Die Gegensätze und Gleichzeitigkeit von Erholung beziehungsweise Erschöpfung werden in der Skulptur von Jáno Möckel beleuchtet. Ein Bett steht in der Mitte des Raumes mit einem Kopfkissen und einer Decke drauf, die sich im Takt einer menschlichen Atmung rauf und runter bewegt. Von Schlafstörung im Alltag bis zum Erholungsschlaf im Urlaub spannen sich hier die Assoziationen in eine positive als auch negative Richtung.

In der Ausstellung geht es immer wieder um die Kehrseite innerhalb der Tourismusindustrie. So auch in den Installationen von Akinori Tao. Erste-Hilfe-Kästen, mal geschlossen mal geöffnet, können als Verweis auf die Verletzlichkeit der Arbeiter*innen gelesen werden, die einen Urlaub überhaupt erst ermöglichen.

High Ground (Sinkholes). Maximilian Glas, 2023. Cardboard, MDF. // Feeding Porcelain for a more Sonic Archeology. Luzia Cruz, 2023. Porcelain, soil, fertilisers water pumps, painted steel, metal plates, wood.

Die Schattenseite von Resorts verhandelt Maximilian Glas in seinen Arbeiten. Fotos einer ausgehöhlten Landschaft und eine Skulptur mit durchbrochener Oberflächenstruktur erinnern an Erdschichten, an abgetragenes Material, an eine bröckelnde Oberfläche. Wenn es auf der einen Seite Ressourcen im Überfluss gibt, entstehen auch immer Orte, an denen diese abgetragen werden. In die nächste Sphäre dringt die Künstlerin Luzia Cruz mit ihrer Rauminstallation “Feeding Porcelain for a more Sonic Archeology” ein: Der Körper der Zukunft und das Resort für die Ewigkeit. Der Versuch, einen Leichnam zu konservieren, damit ein Körper zu einem späteren Zeitpunkt “wiederbelebt” werden kann, führt den Gedanken des Resorts ad absurdum.

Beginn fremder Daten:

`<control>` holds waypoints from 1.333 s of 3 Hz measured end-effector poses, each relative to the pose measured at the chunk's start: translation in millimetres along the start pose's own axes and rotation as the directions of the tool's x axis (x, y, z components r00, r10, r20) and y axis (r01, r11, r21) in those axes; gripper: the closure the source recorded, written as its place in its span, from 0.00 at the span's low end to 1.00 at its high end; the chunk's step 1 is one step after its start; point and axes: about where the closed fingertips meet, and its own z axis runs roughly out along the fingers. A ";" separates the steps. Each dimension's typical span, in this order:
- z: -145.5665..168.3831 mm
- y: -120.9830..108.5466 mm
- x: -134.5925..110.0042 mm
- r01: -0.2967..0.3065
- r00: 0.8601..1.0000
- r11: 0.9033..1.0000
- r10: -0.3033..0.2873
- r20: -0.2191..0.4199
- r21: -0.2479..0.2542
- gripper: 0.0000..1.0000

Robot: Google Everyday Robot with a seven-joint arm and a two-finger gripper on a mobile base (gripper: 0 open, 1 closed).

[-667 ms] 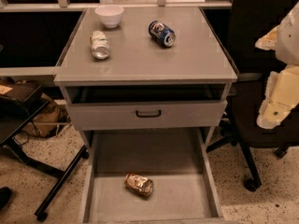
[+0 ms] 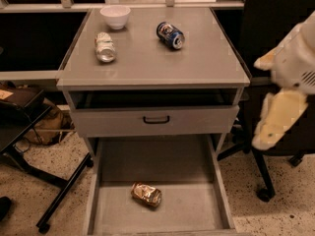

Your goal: Pick orange can from middle drawer and place on counter

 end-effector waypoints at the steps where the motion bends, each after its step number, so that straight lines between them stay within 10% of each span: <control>1: 84.2 30.8 -21.6 -0.009 0.995 0.995 0.020 0.102 -0.099 0.00; 2: 186.3 72.2 -27.2 -0.024 0.983 0.969 0.067 0.172 -0.244 0.00; 4: 221.1 81.5 -22.4 -0.063 0.975 0.964 0.115 0.192 -0.257 0.00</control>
Offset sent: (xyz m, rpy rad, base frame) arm -0.0233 0.1142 -0.2896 0.3644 0.3298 0.0805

Resorts dienen der völligen Isolierung von allem, was als Realität gilt. Hotelanlagen offerieren eine vermeintlich heile Welt, in der alles jederzeit zur Verfügung steht. Privatstrand, eigene Restaurants, Geschäfte und Vergnügen auf Knopfdruck: Tourist zu sein, heißt zu konsumieren bis zum get no: All-Inclusive macht es möglich.

WANN: Die Ausstellung „RESORT“ läuft bis Samstag, den 11. November.
WO: Magma Maria, Hafenplatz 1-3, 63067 Offenbach.